Energy by Gregg Motley

Gregg Motley. President of the Regional Economic Development, Inc. Submitted photo.


We are all painfully aware of the rapid rise in gas prices over the last year, and the significant adjustments we have made in our personal budgets to accommodate the increases. The price at the pump has almost doubled in the last 14 months, setting a new all-time high of $4.33 per gallon of regular gasoline based on the national average.

As individuals and non-oil related businesses, we know this is bad for Bourbon County, but what about our oil producers in the county? Where do we stand in oil production compared to the other 104 Kansas counties? Ninety counties reported oil production in Kansas, leaving 15 with zero production. Cherokee County was the only Southeast Kansas (“SEK”) name on that short list.

Woodson County is the SEK leader in oil production, with 3,788 wells producing 449,792 barrels of oil in 2019. Assuming oil producers are receiving $50 per barrel more than they did in January of 2021, Woodson County would have generated additional gross revenue of $22.5 million in 2019; that is over $7,200 per county resident, which is significant. Of the producing counties in SEK, Labette was at the bottom with 104 wells producing 7,168 barrels, adding annual gross revenue of $358,400.

In 2019, Bourbon County had 697 wells that produced 56,442 barrels of oil. Assuming the same $50 a barrel price increase, that generates an additional $2.8 million dollars in gross revenue, which equates to about $197 per resident. Not insignificant, but certainly less impactful than our neighbors to the west.

These numbers represent estimated additional gross revenue, but inflation has not been limited to the price of oil. Certainly these producers have incurred significant addition costs to get the oil out of the ground and to the buyers. In the process, they have added to our tax base; however, the windfall has been experienced by a relatively few residents while the cost increases at the pump have hit all of us.

The energy sector is another example of how national policies impact rural America beyond our control. We are experiencing the penalty of an overzealous rush to clean energy at the expense of our current system. Common sense would dictate that we let the pace of technological advances determine how quickly we evolve from fossil fuel to renewables. It is too soon to cancel pipelines, withhold Federal real estate from leasing, increase the cost of drilling permits and limit fracking. Additionally, our enemies benefit when we forfeit our energy independence.

Climate change is definitely a factor in all energy discussions, but the best science does not forecast an eminent catastrophe. In the meantime, let us efficiently use our existing energy resources while alternative technology advances, and minimize the negative impact to rural America and our country as a whole. An “all of the above” approach to energy, including nuclear, is best for rural America.

One thought on “Energy by Gregg Motley”

  1. All very well stated Mr . Motley!

    The best fix for inflation and ‘high prices’ is ‘high prices’. Free-markets will determine the best mix of energy sources and not government policies/mandates or executive actions. I recall something about the failure of solar-panel company Solyndra. History repeats maybe?

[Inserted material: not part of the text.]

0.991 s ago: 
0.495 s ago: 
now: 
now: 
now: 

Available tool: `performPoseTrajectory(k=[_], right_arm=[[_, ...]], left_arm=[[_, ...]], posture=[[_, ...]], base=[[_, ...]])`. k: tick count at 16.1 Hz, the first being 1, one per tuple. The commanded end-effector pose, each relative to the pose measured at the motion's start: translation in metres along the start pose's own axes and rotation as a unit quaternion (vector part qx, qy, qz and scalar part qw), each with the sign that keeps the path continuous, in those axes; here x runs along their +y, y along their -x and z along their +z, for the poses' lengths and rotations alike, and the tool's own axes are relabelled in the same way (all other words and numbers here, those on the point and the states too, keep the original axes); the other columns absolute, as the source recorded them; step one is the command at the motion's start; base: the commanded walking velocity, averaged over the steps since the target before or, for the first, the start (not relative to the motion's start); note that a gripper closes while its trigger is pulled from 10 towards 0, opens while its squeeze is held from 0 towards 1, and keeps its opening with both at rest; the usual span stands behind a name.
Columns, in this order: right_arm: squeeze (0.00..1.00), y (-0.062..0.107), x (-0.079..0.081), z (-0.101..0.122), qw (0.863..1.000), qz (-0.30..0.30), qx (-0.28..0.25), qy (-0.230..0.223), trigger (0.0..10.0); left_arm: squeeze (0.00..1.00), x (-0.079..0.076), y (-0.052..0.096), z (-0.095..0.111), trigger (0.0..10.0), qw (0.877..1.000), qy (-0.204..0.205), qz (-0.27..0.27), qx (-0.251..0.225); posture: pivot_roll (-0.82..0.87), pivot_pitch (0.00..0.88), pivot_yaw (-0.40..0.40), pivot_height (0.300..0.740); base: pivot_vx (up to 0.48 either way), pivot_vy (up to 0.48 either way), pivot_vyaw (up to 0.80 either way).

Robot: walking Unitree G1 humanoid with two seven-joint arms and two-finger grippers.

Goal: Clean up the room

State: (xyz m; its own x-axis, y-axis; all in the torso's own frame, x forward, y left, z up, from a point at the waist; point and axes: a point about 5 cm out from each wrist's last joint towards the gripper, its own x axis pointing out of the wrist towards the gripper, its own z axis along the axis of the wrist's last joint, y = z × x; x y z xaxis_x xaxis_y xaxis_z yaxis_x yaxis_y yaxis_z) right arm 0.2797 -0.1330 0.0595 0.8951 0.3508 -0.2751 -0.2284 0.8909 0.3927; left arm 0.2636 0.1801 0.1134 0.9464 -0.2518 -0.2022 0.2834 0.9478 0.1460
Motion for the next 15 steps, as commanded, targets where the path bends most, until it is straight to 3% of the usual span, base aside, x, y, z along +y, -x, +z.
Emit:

    In our quest to beat back inflation without going into recession or stagflation, is going to be very difficult to ‘thread-the-needle’ without causing demand/job destruction while raising interest rates beyond a neutral rate.

    Don’t expect the release of barrels of oil from the ‘Strategic Petroleum Reserve’ to relieve the pain at the pump, it hasn’t yet….has it? And when that runs out, will it be inflationary on the back-end to replenish those lost reserves?

    Thank you Greg for your informative articles.